§ **WORK TO BE COMPLETED**: The output is the lines below from the one with "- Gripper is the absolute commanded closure" through the one with "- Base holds", both included, printed exactly and with no other line.

(Records from a data collection)
===============

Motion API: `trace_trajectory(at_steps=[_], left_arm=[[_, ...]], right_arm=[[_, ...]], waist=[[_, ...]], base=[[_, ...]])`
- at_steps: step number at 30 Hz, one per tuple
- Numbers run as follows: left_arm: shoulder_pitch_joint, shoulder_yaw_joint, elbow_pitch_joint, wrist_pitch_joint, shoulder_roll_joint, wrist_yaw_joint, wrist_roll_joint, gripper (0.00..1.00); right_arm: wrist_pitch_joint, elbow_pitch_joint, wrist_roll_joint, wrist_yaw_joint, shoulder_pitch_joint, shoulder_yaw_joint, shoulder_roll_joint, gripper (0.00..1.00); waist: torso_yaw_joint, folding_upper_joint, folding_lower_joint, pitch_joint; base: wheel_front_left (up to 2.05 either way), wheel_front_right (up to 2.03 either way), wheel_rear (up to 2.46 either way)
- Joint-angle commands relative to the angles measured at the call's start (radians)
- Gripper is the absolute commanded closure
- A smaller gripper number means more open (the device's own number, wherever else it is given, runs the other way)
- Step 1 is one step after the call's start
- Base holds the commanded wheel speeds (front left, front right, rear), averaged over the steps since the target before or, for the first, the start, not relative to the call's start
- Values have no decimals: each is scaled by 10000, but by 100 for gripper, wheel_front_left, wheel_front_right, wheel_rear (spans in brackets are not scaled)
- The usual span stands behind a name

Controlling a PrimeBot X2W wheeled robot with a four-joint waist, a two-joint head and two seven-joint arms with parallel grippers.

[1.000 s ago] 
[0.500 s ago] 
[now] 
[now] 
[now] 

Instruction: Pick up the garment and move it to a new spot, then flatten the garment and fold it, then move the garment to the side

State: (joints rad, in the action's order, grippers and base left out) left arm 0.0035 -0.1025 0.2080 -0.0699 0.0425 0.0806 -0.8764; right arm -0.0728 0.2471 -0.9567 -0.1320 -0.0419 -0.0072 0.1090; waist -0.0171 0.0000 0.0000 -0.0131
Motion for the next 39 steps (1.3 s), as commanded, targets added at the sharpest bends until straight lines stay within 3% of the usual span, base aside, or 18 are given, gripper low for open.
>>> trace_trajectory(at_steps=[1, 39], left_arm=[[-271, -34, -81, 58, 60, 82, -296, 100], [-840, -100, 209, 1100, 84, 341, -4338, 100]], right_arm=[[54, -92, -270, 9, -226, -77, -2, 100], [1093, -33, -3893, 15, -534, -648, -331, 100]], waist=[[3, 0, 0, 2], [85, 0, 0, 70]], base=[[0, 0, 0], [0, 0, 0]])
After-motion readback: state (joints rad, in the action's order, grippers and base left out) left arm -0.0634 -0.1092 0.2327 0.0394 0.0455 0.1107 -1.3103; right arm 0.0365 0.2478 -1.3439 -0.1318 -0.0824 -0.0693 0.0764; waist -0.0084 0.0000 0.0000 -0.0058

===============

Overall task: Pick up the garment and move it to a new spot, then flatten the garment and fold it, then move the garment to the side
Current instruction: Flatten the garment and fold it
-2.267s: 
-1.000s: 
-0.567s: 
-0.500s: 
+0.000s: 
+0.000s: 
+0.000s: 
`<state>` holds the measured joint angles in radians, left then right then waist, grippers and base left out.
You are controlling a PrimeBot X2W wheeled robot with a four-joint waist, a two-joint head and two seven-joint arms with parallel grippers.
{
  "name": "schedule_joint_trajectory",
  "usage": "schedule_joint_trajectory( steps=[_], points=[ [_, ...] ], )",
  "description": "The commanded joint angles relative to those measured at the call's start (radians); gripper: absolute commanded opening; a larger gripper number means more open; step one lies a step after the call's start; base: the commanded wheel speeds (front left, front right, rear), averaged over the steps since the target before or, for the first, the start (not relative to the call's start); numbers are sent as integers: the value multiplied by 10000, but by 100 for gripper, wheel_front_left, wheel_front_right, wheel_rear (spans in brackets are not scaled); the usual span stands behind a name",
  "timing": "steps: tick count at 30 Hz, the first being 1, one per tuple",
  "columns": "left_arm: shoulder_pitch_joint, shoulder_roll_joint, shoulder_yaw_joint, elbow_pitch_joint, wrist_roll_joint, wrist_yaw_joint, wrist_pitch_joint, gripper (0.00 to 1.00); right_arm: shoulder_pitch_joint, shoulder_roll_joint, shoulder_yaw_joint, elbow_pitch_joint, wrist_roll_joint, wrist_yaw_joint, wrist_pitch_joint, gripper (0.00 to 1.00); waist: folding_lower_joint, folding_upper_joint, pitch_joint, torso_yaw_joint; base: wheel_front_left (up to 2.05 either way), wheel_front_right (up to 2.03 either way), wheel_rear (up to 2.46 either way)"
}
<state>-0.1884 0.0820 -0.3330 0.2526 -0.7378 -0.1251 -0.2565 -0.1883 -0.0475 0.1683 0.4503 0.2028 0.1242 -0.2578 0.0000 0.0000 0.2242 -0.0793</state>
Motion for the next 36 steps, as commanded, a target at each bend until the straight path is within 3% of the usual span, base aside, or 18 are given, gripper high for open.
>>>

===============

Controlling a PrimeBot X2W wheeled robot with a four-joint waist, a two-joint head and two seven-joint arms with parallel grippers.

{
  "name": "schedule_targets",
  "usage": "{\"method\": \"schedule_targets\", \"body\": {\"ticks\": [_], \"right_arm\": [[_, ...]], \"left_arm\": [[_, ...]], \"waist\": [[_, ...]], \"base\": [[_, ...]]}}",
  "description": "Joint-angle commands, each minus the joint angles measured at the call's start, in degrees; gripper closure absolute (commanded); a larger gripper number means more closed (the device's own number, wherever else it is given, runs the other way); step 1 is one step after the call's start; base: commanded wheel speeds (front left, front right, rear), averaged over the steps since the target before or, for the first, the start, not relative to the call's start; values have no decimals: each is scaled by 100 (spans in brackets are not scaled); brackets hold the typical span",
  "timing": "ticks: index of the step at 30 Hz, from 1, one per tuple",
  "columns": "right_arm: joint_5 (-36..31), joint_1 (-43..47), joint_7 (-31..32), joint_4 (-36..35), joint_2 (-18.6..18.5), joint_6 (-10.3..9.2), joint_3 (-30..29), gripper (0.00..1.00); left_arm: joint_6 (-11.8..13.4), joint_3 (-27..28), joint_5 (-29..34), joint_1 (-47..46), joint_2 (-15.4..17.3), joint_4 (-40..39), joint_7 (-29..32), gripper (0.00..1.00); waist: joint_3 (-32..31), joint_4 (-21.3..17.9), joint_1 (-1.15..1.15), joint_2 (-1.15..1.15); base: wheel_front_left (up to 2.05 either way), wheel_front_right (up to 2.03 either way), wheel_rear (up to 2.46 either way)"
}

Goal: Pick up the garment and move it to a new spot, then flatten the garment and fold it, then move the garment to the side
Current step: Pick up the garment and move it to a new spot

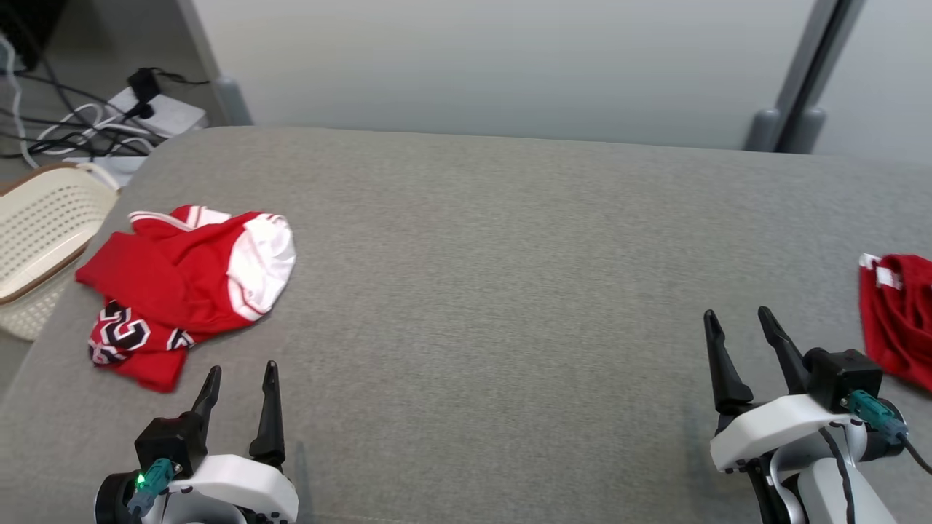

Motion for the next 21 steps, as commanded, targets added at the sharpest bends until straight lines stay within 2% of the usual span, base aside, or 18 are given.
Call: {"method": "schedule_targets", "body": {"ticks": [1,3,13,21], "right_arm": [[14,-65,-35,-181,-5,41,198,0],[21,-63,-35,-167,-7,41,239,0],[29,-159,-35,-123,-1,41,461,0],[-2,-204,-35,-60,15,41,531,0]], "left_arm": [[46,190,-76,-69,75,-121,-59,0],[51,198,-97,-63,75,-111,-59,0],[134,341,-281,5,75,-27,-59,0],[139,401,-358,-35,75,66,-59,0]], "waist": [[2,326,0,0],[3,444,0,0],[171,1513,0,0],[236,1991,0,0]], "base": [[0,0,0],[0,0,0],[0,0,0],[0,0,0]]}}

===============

§ **OUTPUT FOR THIS EXERCISE**:
- Gripper is the absolute commanded closure
- A smaller gripper number means more open (the device's own number, wherever else it is given, runs the other way)
- Step 1 is one step after the call's start
- Base holds the commanded wheel speeds (front left, front right, rear), averaged over the steps since the target before or, for the first, the start, not relative to the call's start

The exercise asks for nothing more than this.